I keep referring folks to the John Boswell book Same Sex Unions in Pre-Modern Europe, because it is an effective counter to this idea that unions were always and only blessed for couples of the opposite sex. That was a change in policy as Europe changed. So, if there was indeed a tradition of sanctioning same sex unions, before that tradition was changed, then perhaps a new argument should be that this is a return to tradition Western European values, which so many Christians and Christianists hold on to to deny current same sex couples from gaining unions. Moreover, those unions were sacred and secular, if I recall, back then. This move is for civil marriage. No church necessary.

And there is nothing wrong with progression. As, I've stated before, this country has shifted its traditions on marriage in a number of ways. The current standards are still relatively new. We have had polygamy in this country. We have had adults marrying teenagers (which is still available to a degree with parental permission).

Anonymous said...

I note that you have declined the invitation to lay out a comprehensive policy and simply rely on one book published by a gay scholar. I know you like his conclusion, but the critical reception to his thesis was quite poor. The New York Times had a summary of that reception in a 1995 article. In it they refer to the New Republic review (not exactly a right wing journal). "The New Republic review was a devastating critique. A more representative blurb might have been this line: 'Tendentious translation of the documents is found, alas, throughout the book.' Or this: 'To sustain his arguments, Boswell must constantly tear words, sentences and larger statements out of the social and literary contexts in which they were embedded.'"

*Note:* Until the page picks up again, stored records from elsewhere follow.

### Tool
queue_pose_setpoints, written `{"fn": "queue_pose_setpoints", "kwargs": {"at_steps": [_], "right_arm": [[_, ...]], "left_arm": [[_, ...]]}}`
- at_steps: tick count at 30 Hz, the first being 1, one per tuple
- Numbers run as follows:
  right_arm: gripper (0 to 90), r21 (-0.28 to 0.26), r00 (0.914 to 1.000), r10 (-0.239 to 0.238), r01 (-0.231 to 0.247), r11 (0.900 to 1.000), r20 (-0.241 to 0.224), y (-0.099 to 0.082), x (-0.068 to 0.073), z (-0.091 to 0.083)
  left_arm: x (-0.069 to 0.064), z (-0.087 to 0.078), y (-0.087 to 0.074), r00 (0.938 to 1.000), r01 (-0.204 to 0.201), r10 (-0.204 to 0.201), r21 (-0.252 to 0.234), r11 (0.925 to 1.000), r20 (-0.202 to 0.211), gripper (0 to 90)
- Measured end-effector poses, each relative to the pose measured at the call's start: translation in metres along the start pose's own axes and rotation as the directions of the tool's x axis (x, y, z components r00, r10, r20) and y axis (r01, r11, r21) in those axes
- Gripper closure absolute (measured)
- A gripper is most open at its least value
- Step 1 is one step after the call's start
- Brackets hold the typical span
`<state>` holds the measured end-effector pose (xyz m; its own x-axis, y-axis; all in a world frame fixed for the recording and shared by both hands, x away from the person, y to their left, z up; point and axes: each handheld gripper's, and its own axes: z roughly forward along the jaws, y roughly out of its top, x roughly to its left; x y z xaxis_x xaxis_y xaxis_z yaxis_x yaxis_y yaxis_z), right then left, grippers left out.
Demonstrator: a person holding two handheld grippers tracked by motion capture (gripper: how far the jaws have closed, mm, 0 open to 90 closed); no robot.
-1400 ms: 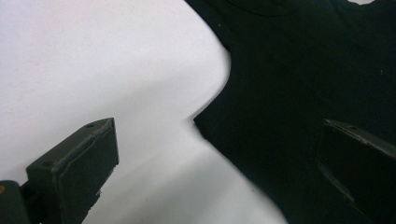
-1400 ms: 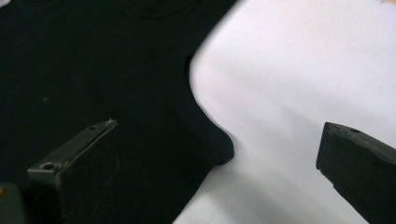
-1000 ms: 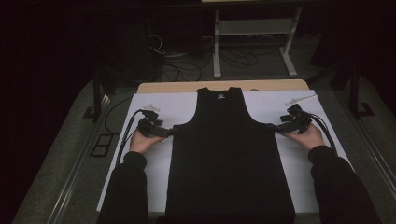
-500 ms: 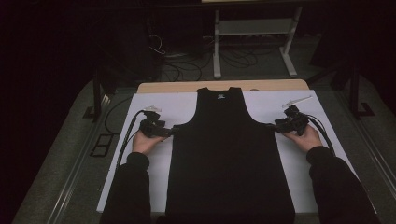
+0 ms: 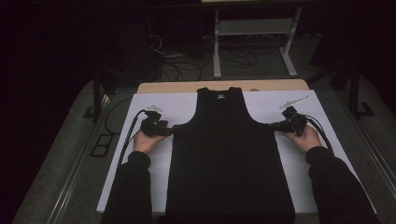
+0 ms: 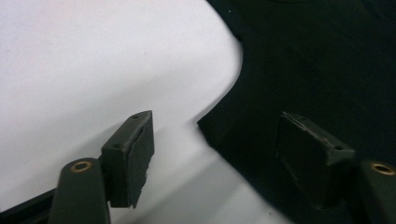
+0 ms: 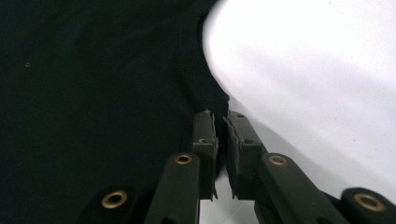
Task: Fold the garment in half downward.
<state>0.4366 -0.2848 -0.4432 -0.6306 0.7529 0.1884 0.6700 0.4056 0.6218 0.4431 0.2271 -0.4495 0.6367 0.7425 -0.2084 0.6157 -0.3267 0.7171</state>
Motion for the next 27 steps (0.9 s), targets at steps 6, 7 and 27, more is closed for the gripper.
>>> {"fn": "queue_pose_setpoints", "kwargs": {"at_steps": [6, 7, 27], "right_arm": [[81.6, -0.006, 0.9998, 0.011, -0.012, 0.9999, -0.015, -0.0005, -0.0015, -0.0013], [81.7, -0.006, 0.9999, 0.010, -0.010, 0.9999, -0.014, -0.0005, -0.0013, -0.0013], [82.2, -0.023, 0.9996, 0.019, -0.020, 0.9995, -0.019, 0.0000, -0.0011, -0.0034]], "left_arm": [[-0.0028, 0.0020, 0.0015, 0.9997, -0.021, 0.021, -0.012, 0.9997, 0.008, 39.3], [-0.0029, 0.0022, 0.0015, 0.9996, -0.025, 0.025, -0.013, 0.9996, 0.012, 42.3], [-0.0073, 0.0080, 0.0006, 0.9986, -0.054, 0.053, -0.015, 0.9985, -0.005, 85.2]]}}
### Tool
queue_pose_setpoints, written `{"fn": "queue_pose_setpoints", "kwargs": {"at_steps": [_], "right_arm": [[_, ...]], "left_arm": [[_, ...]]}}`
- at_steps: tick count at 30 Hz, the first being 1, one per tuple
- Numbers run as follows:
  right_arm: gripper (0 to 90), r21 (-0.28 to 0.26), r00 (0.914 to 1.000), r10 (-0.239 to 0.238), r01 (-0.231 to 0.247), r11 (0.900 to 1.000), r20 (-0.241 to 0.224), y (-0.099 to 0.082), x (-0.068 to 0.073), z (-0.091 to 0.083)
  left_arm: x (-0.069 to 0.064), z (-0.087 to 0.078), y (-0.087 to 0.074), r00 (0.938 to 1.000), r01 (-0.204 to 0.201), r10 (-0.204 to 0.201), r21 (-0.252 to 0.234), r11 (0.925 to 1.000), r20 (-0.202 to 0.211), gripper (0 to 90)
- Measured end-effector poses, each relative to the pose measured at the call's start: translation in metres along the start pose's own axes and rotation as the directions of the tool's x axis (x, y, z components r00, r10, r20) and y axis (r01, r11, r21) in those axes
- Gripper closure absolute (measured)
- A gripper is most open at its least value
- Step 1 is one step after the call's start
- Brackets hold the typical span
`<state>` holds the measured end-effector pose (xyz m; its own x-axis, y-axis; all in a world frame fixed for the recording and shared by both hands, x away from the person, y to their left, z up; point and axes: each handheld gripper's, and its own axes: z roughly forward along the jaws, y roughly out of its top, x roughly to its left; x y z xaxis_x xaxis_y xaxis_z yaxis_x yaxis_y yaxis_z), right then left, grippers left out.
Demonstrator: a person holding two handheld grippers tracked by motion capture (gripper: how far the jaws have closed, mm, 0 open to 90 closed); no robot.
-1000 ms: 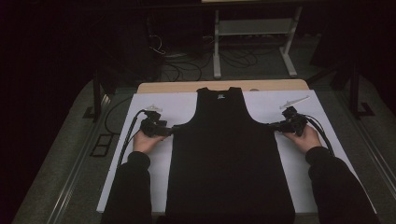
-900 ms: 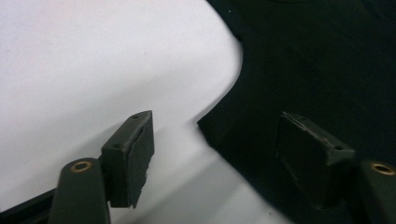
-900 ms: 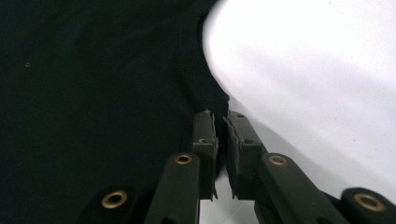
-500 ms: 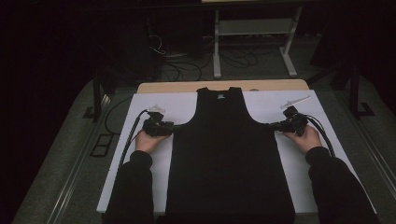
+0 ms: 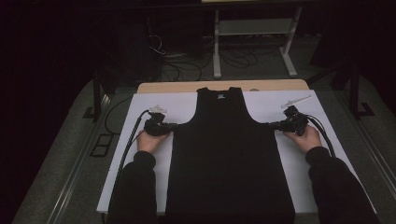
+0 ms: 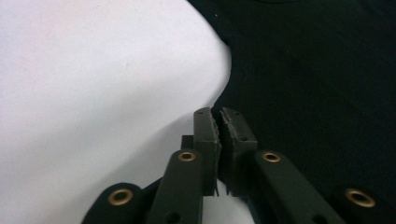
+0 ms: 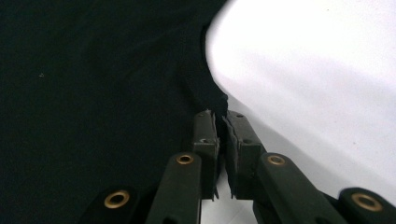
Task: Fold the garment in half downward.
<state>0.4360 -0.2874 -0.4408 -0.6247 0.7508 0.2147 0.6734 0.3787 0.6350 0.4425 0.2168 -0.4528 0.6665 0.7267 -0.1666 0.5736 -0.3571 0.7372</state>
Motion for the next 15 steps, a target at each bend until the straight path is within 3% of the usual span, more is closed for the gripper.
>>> {"fn": "queue_pose_setpoints", "kwargs": {"at_steps": [8, 15], "right_arm": [[82.3, -0.010, 0.9996, 0.023, -0.023, 0.9997, -0.014, -0.001, 0.000, -0.001], [82.3, -0.033, 0.9978, 0.054, -0.055, 0.9979, -0.037, -0.005, 0.001, -0.007]], "left_arm": [[-0.002, -0.010, 0.002, 0.9988, 0.045, -0.045, -0.004, 0.9990, 0.020, 86.4], [-0.009, -0.017, 0.003, 0.9990, 0.036, -0.036, -0.016, 0.9992, 0.029, 86.4]]}}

It may be that you just want what you want and are willing to tear down any institution and tolerate any practice that is necessary to get it. That's an understandable view, but policymakers have a broader responsibility.

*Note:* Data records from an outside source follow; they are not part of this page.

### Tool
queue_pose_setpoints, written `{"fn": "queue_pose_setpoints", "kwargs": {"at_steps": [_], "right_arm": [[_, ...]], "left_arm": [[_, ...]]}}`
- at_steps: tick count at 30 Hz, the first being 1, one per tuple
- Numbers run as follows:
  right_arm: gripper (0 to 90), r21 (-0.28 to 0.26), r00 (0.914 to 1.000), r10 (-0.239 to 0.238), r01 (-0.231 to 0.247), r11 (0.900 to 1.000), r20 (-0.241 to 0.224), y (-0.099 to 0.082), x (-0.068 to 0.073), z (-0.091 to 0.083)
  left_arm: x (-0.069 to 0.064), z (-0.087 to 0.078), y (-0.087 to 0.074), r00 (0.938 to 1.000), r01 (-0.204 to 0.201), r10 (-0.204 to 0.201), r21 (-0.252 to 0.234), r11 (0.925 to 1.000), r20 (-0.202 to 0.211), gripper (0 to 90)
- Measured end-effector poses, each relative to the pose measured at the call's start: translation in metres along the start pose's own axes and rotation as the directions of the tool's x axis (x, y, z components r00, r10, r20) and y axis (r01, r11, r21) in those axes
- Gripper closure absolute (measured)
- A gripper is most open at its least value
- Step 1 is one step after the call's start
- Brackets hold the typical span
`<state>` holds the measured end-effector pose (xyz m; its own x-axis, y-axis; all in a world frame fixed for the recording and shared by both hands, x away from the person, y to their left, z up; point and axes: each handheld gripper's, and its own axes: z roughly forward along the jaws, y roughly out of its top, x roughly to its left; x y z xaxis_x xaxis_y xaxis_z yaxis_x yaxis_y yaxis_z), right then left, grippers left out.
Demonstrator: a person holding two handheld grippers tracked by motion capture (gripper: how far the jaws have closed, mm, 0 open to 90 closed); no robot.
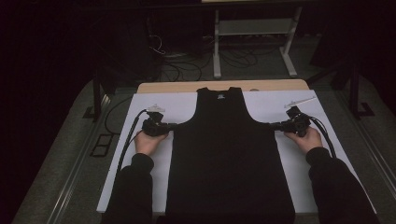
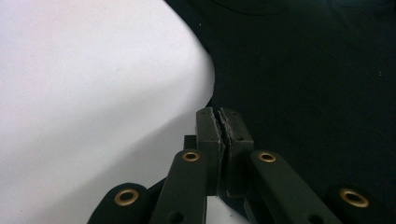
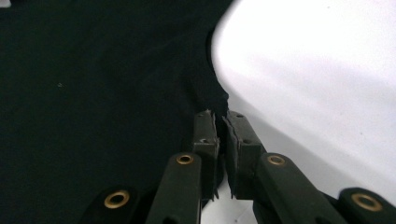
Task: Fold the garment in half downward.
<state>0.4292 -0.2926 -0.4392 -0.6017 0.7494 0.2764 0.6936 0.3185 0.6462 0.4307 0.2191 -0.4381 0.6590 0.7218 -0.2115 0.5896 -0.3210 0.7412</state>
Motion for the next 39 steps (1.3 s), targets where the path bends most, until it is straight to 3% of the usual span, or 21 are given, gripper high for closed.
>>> {"fn": "queue_pose_setpoints", "kwargs": {"at_steps": [3, 8, 18, 24, 27, 39], "right_arm": [[82.3, -0.008, 1.0000, -0.001, 0.001, 1.0000, -0.005, -0.001, 0.002, -0.002], [82.3, -0.038, 0.9999, 0.007, -0.007, 0.9993, -0.014, -0.003, 0.006, -0.008], [82.3, -0.079, 0.9989, 0.038, -0.040, 0.9961, -0.028, -0.009, 0.013, -0.019], [82.3, -0.092, 0.9984, 0.042, -0.045, 0.9947, -0.037, -0.012, 0.016, -0.023], [82.3, -0.106, 0.9980, 0.048, -0.052, 0.9930, -0.042, -0.015, 0.019, -0.027], [82.2, -0.130, 0.9944, 0.076, -0.086, 0.9878, -0.073, -0.023, 0.025, -0.040]], "left_arm": [[0.000, -0.002, -0.002, 0.9996, 0.026, -0.026, -0.011, 0.9996, 0.007, 86.4], [-0.001, -0.006, -0.003, 0.9993, 0.036, -0.036, -0.020, 0.9991, 0.007, 86.4], [-0.012, -0.021, -0.001, 0.9972, 0.061, -0.058, -0.063, 0.9961, 0.046, 86.3], [-0.011, -0.028, -0.004, 0.9956, 0.082, -0.079, -0.075, 0.9938, 0.051, 86.3], [-0.010, -0.033, -0.007, 0.9916, 0.113, -0.105, -0.098, 0.9888, 0.075, 86.2], [-0.017, -0.047, -0.020, 0.9853, 0.148, -0.137, -0.112, 0.9826, 0.101, 86.1]]}}
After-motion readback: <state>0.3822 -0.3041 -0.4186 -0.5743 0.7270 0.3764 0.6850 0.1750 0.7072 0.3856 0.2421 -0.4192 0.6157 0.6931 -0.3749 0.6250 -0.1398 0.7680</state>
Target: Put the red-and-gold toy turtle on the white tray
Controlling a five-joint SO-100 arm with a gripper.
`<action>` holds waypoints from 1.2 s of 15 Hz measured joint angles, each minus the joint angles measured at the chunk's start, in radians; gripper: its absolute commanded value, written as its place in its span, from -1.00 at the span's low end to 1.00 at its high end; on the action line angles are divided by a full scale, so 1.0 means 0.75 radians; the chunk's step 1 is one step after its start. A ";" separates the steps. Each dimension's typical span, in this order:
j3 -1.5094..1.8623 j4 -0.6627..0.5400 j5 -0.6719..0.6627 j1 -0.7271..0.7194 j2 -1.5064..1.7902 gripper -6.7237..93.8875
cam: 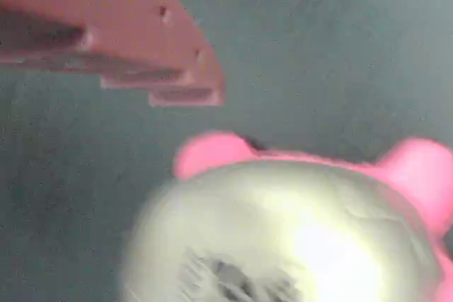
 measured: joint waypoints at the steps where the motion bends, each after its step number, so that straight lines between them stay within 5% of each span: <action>1: 0.000 -0.016 0.012 -0.008 -0.022 0.54; 14: 0.207 -0.299 0.014 -0.014 -0.106 0.54; 18: 0.219 -0.378 -0.018 0.033 -0.106 0.09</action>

My point on progress was not to object to progress, it was to justify opponents concern that this is just the first step of an extraordinary revolution and we ought to know where we are headed before we begin.

hscfree said...

Then explain the changes of the past. Some have argued the "revolutionary" moves of granting black folks right, and certainly argued that in doing so American values would be destroyed.

Regarding policy. I am fine with consenting adults marrying, which I've stated within the blog in the past. The remainder of the civil rules governing marriage would continue to apply.

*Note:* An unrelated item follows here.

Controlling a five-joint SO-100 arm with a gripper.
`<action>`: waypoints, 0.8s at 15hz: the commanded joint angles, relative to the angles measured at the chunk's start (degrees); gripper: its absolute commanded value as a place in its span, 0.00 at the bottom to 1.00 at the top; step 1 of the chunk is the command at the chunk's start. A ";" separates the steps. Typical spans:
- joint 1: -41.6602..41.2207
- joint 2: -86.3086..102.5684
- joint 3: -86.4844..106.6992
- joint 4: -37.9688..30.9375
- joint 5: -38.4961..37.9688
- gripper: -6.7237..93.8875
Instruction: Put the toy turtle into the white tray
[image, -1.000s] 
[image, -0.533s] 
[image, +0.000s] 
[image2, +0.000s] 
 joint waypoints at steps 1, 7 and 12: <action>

I think the revolution worried about is sacred marriage, and I could care less if a church sanctioned the gays or not. But the state, by way of our Constitution opens that door, as Justice Scalia presciently noted, for gay marriage (it would not surprise me if he looked upon the 14th Amendment with a little disdain).

Further, policymakers, you know those with broader responsibilities, are beginning to agree with my perspective on this. And this so called tearing down of institutions (you must find divorce an abomination of some sort, and in my mind the real revolutionary agent within the institution of marriage) is not true. Gay marriage would strengthen what str8 are tearing down all by themselves.

Anonymous said...

I had heard you express modest support for polygamy but had not realized that you supported siblings or cousins marrying and emancipated minors marrying 60 year olds. Again, that is intellectually consistent.

I'd be curious to see the Scalia reference if you can share it.

I do find the fact that so many children are born to single mothers and grow up without two parents to be a real tragedy that leads to so many of the social problems we face today. We have no idea what impact gay marriage would have on the institution. They may be more or less likely to stay married or divorce at the same rate. However, I believe we do have some data that demonstrates wide divergence regarding the sexual activity and number of partners etc. for gays.

hscfree said...

Regarding Scalia, I think it is in his dissent in Lawrence v. Texas, or the Evans v. Roemer (I think I spelled that right) case.

BTW, my late step-grandmother was 16 when she married my late step-grandfather when he was 54. They had a great marriage, and raised three children.